A Covid-inspired poem by Cirencester writer Frank McMahon is featured on the Ciren Scene website this month. ‘It was as if’ is one of three works by Frank chosen for inclusion in ‘Can you hear the people sing?’ an anthology of poetry and prose written in response to the pandemic. Frank said: ‘the anthology features voices from around the world, tragic, worried, resilient, humourous, poetic, reflective. They all give evidence of the shared humanity, which helps us survive and keep going.’
For many years, Frank’s career was in Social Work/ Welfare as a practitioner and manager, including work for three Local Authorities, British Red Cross and Action for Children. He also served for nine years as a school governor.

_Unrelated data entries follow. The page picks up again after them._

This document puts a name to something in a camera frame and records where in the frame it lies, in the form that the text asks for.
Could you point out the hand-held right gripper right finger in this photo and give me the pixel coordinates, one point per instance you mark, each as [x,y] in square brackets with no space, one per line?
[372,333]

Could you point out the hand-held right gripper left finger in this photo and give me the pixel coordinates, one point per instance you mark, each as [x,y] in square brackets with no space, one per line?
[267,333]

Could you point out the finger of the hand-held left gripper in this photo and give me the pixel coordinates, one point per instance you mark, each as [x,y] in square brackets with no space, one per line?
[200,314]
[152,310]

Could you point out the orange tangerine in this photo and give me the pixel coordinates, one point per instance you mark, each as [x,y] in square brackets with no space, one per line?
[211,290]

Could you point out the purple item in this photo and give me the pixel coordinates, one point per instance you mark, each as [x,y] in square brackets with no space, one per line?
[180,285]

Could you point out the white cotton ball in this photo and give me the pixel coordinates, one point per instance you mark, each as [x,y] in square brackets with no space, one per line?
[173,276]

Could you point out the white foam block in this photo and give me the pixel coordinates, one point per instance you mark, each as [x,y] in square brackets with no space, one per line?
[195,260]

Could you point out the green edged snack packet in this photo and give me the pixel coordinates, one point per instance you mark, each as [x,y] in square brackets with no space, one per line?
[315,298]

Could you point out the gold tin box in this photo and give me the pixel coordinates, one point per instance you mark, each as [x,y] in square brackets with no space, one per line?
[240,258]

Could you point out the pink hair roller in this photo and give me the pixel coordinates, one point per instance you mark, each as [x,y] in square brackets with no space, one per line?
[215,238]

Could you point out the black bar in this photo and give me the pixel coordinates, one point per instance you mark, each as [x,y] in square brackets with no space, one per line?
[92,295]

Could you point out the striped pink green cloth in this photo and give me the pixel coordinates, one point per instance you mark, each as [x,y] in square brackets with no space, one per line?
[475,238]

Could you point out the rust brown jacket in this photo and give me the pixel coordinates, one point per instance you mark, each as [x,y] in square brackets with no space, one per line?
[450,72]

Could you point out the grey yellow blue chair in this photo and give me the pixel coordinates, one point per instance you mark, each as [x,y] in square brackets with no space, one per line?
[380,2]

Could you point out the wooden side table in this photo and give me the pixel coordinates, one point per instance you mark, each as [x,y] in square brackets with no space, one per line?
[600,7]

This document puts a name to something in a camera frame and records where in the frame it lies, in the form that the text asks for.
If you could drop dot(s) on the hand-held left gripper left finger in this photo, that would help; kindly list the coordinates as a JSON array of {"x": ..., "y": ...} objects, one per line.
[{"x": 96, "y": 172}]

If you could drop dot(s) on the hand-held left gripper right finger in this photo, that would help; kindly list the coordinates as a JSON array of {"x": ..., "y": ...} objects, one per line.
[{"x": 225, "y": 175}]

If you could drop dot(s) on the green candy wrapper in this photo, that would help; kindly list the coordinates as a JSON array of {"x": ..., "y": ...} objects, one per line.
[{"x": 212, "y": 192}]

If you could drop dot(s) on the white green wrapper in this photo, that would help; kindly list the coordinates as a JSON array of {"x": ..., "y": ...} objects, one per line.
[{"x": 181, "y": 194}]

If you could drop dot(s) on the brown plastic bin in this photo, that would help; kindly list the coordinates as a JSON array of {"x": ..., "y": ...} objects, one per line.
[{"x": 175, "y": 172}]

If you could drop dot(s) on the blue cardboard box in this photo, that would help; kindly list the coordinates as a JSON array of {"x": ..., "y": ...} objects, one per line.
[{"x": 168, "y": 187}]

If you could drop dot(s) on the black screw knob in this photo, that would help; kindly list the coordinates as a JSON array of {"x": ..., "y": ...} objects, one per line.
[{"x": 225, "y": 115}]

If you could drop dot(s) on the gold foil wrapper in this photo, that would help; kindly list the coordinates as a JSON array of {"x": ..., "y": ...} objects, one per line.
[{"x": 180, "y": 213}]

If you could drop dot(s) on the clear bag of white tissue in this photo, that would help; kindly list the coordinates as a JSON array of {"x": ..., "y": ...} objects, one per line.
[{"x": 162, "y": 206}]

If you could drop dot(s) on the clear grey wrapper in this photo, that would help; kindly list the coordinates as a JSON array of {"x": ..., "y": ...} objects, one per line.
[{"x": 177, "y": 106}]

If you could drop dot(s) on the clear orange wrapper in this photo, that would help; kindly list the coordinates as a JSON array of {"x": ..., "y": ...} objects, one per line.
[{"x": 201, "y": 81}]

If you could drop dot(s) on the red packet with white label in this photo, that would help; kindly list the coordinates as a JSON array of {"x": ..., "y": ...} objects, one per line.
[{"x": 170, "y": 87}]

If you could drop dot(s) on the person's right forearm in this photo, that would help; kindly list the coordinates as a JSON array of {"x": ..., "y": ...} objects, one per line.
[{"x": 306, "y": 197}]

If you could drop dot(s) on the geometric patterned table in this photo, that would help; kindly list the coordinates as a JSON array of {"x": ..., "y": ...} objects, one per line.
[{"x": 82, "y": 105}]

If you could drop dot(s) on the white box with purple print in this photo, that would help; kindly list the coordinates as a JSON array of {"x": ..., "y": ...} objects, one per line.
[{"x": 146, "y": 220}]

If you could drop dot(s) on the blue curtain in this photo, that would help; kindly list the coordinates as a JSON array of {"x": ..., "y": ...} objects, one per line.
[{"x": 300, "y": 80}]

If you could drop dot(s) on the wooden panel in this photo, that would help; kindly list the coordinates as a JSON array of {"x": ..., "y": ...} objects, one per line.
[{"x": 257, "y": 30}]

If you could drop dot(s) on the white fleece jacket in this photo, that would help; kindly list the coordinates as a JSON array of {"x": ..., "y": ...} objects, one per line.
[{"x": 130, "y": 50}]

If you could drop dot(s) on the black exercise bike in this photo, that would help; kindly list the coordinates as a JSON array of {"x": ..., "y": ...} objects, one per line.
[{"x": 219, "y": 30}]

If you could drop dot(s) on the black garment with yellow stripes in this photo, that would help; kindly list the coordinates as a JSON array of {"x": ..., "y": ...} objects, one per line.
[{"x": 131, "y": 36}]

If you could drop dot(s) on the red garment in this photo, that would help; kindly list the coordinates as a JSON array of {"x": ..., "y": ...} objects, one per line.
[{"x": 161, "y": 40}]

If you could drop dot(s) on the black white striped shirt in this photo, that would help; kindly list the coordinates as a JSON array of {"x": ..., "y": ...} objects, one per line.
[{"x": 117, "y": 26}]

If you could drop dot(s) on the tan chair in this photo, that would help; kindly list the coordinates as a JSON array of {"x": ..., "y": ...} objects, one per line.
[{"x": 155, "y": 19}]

He is married with two children and six grandchildren.
His first volume of poems, ‘At the Storm’s Edge’ was published in January 2020 by Palewell Press. He has also written plays for Corinium Radio, short stories, and a children’s novel.
He said: ‘Somewhere Else Writers’ Group has played an important part in developing my writing’.

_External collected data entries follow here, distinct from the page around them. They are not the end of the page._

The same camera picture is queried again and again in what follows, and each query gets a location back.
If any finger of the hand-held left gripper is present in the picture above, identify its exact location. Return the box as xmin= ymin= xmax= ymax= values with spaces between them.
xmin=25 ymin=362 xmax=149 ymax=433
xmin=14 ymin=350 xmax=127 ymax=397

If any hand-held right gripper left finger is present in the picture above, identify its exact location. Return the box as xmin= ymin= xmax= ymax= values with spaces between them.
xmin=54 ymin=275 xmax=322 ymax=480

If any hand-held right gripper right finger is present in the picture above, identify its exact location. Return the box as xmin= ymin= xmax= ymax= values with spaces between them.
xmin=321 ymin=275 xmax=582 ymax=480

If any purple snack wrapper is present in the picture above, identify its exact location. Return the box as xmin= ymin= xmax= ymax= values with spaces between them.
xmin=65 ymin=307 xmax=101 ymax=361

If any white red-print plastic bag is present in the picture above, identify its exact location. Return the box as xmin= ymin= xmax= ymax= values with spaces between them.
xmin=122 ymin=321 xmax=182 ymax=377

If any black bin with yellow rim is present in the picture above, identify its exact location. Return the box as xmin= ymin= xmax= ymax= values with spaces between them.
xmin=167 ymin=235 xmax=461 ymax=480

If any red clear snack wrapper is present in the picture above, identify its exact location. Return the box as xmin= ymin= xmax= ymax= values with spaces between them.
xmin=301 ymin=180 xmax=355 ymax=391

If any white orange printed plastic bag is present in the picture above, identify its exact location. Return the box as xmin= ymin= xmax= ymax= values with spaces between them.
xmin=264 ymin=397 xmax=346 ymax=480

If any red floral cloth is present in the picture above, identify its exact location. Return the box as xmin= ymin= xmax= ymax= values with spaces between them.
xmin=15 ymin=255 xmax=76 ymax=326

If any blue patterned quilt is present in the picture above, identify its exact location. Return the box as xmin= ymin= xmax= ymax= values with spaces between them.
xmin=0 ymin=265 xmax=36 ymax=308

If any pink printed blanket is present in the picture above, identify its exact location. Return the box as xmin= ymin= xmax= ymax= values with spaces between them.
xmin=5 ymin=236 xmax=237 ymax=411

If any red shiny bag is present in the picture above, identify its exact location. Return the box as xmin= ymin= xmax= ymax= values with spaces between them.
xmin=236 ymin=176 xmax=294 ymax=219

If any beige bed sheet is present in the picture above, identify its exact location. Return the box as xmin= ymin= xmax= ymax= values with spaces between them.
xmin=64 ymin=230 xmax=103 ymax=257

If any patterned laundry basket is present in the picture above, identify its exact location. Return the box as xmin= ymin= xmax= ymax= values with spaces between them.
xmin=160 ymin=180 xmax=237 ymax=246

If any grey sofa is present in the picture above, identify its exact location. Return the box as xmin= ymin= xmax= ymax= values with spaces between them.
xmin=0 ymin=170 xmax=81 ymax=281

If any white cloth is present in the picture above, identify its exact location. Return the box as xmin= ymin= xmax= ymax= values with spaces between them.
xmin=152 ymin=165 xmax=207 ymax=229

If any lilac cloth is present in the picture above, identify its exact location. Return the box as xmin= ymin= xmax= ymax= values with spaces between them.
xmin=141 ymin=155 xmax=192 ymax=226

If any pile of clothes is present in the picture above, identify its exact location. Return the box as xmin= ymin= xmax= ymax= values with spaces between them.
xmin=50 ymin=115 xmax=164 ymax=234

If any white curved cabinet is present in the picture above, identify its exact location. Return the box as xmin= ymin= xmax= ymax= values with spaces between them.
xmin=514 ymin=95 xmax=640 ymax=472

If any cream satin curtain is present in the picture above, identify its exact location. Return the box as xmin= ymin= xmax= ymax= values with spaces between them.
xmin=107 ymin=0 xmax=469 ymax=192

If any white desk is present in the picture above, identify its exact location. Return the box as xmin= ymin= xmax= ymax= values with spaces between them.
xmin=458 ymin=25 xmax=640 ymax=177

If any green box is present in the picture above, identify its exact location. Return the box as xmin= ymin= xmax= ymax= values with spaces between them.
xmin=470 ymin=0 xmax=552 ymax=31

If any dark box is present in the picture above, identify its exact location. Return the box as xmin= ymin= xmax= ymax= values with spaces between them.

To read Frank’s poem, go to cirenscene.com. To read more work by members of somewhere else go to somewhere-else-writers.org. ‘Can you hear the people sing’ is published by Palewell Press at palewellpress.co.uk.
IT WAS AS IF
By Frank McMahon
We fled to the forest and the hills,
dug ditches, erected palisades, set
sentries at intervals around. And waited.

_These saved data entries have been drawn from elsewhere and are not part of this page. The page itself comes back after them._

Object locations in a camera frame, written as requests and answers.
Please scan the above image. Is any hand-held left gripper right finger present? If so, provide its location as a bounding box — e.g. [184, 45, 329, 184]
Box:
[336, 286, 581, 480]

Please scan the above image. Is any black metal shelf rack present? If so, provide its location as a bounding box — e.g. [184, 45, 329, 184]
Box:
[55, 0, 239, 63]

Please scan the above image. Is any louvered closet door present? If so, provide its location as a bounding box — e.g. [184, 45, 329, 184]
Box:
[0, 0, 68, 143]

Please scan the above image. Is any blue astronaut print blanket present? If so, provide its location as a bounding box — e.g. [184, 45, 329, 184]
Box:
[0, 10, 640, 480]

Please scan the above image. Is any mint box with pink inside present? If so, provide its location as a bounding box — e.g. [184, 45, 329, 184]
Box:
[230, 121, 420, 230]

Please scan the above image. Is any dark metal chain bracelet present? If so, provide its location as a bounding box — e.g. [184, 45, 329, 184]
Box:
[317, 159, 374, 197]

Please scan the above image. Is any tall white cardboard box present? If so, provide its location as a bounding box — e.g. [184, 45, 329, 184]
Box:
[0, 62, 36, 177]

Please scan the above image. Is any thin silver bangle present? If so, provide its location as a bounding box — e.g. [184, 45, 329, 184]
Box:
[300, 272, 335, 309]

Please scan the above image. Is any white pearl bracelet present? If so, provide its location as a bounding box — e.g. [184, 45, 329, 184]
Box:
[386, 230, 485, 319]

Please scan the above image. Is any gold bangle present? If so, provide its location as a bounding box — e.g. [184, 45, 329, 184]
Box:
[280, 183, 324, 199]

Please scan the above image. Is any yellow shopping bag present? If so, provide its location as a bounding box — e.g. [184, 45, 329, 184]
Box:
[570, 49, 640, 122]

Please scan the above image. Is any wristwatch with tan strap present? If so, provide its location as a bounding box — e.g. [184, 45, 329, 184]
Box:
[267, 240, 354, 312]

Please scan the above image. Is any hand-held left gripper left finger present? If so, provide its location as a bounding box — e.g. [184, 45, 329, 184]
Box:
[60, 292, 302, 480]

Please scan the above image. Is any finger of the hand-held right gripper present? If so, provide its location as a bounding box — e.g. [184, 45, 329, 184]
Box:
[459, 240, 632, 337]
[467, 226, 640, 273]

Messengers came with news of deaths
and from the temple, orders,
prognostications, warnings
about infiltration. Strangers we sent away.
We waited, looking sideways at each other,
fed ourselves as best we could.
Then we saw, as if we had new sight,
that dew was making brush strokes revealing
what we had overlooked: white blossom
of hornbeam and chestnut, the sky wiped
clear of mote and cloud. The land
filled with birdsong, larks and mewing kites.
For some this was world was new,
gilding their watchful stares with smiles
and startled revelation.
For us it was an older world returned,
the backdrop to our childhood’s careless
pass through. Now we walked more
slowly, attending and exploring,
the air tense with fret and wonder,
almost a time of innocence returned.